There’s a risk that the staking pool operator might mess up. If the validator makes a mistake and gets penalized, you might end up without rewards.

Hackers

Staking pools can be hacked. If this happens, you could lose all your staked funds. And since crypto is uninsured, you can’t count on compensation.

How to Start Staking

Basic Steps

  1. Choose a Cryptocurrency for Staking
    Pay attention to APY, the minimum staking amount, lockup periods, and other characteristics of the asset. Do your research before choosing rare or lesser-known cryptocurrencies.
  2. Decide on a Validator or Delegator
    Validators require serious skills and equipment. For beginners, delegation is easier. The key is to choose a delegator with a good reputation.

On an exchange or custodial wallet

  1. Sign up on an exchange, link your existing cryptocurrency wallet.
  2. If you don't already have the coins you need, purchase them on an exchange.
  3. Find the steaking page on the selected exchange.
  4. Select the amount, steaking options, and pool.
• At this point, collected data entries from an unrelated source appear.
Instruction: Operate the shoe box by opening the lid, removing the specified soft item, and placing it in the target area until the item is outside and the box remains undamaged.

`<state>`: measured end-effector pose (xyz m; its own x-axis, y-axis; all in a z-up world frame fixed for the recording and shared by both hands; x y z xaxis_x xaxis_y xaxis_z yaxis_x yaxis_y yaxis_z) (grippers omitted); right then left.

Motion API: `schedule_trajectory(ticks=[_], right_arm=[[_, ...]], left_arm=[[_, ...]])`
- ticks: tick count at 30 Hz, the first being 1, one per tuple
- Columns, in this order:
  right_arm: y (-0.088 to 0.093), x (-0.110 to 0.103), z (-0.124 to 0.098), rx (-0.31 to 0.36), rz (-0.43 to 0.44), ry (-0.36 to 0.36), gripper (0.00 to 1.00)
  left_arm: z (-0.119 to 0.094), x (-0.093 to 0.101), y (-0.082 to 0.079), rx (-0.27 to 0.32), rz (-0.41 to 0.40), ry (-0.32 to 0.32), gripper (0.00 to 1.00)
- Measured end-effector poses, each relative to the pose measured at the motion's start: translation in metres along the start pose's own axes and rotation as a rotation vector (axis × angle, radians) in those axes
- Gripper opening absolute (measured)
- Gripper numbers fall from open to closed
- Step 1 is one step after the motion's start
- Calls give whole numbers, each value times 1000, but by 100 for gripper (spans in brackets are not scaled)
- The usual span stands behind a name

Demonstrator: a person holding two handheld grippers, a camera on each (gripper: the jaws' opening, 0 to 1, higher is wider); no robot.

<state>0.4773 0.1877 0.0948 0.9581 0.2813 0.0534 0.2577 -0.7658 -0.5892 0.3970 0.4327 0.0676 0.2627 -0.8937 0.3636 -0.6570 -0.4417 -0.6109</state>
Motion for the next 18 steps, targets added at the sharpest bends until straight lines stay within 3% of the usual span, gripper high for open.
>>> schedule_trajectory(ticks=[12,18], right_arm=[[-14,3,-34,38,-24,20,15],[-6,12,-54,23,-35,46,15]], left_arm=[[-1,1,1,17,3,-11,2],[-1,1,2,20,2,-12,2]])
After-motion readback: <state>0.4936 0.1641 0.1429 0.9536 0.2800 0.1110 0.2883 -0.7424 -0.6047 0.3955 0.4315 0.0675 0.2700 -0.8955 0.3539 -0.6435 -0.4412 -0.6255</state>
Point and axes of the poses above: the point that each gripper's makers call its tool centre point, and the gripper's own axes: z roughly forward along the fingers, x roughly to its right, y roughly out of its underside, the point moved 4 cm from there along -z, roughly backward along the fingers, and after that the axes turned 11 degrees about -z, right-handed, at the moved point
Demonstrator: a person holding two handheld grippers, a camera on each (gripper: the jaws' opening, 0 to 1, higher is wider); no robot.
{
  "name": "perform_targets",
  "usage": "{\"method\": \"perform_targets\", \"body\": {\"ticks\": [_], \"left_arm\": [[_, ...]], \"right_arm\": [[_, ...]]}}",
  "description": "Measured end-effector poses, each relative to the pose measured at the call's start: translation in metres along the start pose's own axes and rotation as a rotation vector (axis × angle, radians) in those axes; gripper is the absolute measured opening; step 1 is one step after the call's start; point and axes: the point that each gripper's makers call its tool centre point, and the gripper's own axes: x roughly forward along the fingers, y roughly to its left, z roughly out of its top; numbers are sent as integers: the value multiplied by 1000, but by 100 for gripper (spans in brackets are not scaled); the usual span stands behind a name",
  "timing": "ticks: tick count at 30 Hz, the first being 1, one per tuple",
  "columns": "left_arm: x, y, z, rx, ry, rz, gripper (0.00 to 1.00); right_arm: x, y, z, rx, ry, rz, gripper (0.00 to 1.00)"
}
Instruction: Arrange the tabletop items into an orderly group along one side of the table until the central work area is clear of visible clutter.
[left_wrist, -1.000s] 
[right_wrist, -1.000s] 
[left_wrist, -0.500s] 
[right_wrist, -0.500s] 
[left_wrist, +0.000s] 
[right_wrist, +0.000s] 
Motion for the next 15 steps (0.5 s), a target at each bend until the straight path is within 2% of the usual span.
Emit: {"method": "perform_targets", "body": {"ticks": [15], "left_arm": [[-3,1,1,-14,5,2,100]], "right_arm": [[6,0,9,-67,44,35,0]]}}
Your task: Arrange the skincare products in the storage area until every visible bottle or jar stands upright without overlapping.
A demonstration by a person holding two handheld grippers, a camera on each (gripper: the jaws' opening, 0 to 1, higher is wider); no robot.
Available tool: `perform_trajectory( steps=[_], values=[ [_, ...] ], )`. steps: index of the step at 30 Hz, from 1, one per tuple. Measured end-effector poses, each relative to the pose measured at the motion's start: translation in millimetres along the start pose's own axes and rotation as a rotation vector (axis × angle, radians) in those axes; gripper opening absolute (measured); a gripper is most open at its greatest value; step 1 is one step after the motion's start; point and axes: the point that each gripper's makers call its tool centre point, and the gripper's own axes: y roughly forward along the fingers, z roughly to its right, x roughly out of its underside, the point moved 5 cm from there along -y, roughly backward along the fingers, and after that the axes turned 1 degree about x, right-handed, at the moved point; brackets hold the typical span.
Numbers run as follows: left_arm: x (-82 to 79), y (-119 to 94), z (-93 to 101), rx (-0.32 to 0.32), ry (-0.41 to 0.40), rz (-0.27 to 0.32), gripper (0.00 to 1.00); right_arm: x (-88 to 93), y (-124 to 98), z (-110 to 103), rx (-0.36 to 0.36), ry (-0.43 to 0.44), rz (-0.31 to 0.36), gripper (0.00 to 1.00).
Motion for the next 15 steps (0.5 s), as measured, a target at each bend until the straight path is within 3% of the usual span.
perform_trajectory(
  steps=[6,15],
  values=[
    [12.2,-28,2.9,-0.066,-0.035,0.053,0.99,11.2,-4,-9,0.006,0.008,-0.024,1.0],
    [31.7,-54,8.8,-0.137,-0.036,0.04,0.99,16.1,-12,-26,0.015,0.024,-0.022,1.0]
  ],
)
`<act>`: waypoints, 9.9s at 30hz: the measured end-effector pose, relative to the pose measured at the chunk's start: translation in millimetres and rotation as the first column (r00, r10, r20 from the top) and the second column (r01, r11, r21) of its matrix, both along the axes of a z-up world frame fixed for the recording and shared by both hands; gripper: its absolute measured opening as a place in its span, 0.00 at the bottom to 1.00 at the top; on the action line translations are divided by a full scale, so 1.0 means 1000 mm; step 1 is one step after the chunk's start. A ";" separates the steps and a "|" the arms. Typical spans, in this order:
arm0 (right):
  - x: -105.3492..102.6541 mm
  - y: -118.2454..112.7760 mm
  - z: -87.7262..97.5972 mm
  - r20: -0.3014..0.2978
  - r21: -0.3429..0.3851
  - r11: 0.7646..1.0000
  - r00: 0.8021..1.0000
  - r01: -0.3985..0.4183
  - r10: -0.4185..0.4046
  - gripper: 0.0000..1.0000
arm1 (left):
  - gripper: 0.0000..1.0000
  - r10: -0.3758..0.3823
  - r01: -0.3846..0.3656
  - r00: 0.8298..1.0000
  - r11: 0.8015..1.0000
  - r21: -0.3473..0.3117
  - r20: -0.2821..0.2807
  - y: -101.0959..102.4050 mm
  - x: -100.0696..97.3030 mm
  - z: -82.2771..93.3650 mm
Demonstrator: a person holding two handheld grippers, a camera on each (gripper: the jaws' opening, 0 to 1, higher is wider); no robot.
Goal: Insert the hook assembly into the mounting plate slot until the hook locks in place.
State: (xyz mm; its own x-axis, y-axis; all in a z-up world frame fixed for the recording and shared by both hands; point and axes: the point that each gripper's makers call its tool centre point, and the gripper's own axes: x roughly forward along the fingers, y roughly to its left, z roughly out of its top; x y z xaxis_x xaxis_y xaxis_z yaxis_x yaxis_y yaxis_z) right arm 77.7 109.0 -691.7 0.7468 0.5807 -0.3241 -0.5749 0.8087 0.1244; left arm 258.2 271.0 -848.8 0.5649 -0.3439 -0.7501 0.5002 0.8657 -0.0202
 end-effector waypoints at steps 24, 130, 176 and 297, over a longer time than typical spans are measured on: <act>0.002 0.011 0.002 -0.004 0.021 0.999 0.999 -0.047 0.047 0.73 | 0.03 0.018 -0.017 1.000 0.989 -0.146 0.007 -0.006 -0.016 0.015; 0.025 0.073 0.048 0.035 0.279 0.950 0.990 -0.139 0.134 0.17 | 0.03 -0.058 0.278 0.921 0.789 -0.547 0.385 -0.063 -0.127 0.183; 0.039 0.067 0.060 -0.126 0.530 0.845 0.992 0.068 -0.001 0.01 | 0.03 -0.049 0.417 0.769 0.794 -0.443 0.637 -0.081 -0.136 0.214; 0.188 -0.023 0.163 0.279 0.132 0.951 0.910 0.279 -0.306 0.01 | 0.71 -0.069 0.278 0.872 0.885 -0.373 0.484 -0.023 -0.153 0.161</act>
Different pools may have different terms and APYs.
  5. Allocate coins to the steaking and track your rewards, which can be calculated right in the app.

On a Staking Platform

  1. Choose a staking platform and register.
  2. Go to the staking page, select the cryptocurrency from the list of supported coins.
  3. Link the wallet where your cryptocurrency is stored.
  4. Confirm the amount, check the reward rate, and start the staking process.